In an ideal world, online vendors would know me better than I may even know myself. They wouldn’t suggest stuff I already own. They would know my friends and what they’ve purchased. They would even have noticed who among my friends are key tastemakers and influencers on my preferences to derive even better recommendations (after all, nobody chooses friends with whom they have nothing in common). They would amalgamate all of this information wherever it lives. It would do this in an aggregate fashion that, unlike Facebook’s Beacon, doesn’t reveal my purchases directly to others but instead uses that information to feed a recommendation engine with the fuel it needs to provide personalized, customized advertising.

In the end, what I want is not advertising, but something that achieves all the goals of advertising: matching people who have something to sell with people who want to buy it, but with 100% accuracy (or, at the very least, 0% annoyance and intrusion).

(This post was inspired by something I’ve been thinking about for a while, coupled with a desperate need to beat Ian Bell to the punch on claiming the “friendly shopkeeper” metaphor, something his company is working on achieving with their Facebook application. Disclosure: Ian is a friend. )

The Long Goodbye

The time has finally come to say goodbye to Silicon Valley. Ashley and I will be moving back to Vancouver tomorrow, leaving the place we’ve called home for the past four years. Rather than dwell on the sadness of leaving the Tech Mecca, I thought I’d take the time to reflect on the good stuff we’ve experienced while we were down here:

  • Music: The Bay Area is a cornucopia of good music. Through the local friendly radio station, KFOG, we got introduced to a number of great bands and artists, and I finally came to understand the Grateful Dead phenomenon after being a longtime Phish fan. We took in a few concerts, including some nice small concerts with some Canadian rock heroes (Sloan, The Tragically Hip).
  • People: We met a lot of great people here building the next great Internet whatchamacallit, and hope to stay in touch with all of them in the coming years. They include, in no particular order, Min Jung Kim, Mike Allen, Matt Mullenweg, Kevin Burton, Eleanor Kruzewski, Russell Beattie, Mike Rowehl, Brad Neuberg, and many, many others. We even managed to meet a few minor celebrities along the way, which was pretty cool. Best of all, I got to spend some quality time with a fellow global nomad, longtime friend, and former college room-mate Kevin Cheng.
  • Events: If there’s something you’re interested in, the Bay Area has the benefit that there’s a lot of other people just as nerdy as you who are also interested in it. Ashley and I both enjoyed the Maker Faire this year, and the various other events like BlogHer, BloggerCon, Startup School, Wired’s NextFest, the Singularity Summit, and others over the past couple of years. And of course, who could forget CampCamp?
  • Travel: It’s been a busy couple of years for traveling. From a business perspective, I’ve been around the US several times over. From a personal perspective, we had a number of nice vacations: Maui, LA, Turks & Caicos, and Paris. Good times.

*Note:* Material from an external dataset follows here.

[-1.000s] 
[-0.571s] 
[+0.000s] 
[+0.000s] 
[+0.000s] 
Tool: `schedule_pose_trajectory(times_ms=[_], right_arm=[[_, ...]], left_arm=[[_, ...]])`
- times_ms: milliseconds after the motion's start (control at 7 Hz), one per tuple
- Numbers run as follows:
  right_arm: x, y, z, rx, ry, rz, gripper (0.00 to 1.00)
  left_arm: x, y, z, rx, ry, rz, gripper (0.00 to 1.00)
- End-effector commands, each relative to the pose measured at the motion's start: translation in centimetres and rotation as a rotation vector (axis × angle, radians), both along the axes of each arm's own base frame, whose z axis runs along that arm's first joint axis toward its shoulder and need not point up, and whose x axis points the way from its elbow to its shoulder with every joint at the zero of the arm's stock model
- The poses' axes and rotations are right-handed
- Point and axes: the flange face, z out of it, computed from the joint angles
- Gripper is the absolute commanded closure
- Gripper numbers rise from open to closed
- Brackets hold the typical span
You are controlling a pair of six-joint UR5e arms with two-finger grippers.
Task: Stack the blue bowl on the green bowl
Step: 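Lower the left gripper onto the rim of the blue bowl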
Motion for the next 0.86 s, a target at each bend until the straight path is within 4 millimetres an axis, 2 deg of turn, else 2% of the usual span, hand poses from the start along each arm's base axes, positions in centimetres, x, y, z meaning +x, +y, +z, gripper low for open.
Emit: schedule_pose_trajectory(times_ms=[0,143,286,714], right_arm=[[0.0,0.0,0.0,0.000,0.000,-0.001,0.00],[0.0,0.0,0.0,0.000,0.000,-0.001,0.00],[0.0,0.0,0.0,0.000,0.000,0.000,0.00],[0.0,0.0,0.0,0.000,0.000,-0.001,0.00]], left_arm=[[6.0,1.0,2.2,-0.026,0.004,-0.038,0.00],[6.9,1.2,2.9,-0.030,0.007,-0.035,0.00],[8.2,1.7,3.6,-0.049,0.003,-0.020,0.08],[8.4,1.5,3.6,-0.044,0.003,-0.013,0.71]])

What does the future hold? Who knows. I’ve been working on some code for a while that I hope to license out (once it’s perfected), and I’m also working with a promising person-to-person lending startup that’s in the very early stages. I hope to get into writing a bit more on this blog, in part to reflect on what I’ve learned over the past four years, and to share that experience with others in the Vancouver area.

Looking forward to seeing all my old friends in Vancouver! And to those in Silicon Valley: Keep in touch!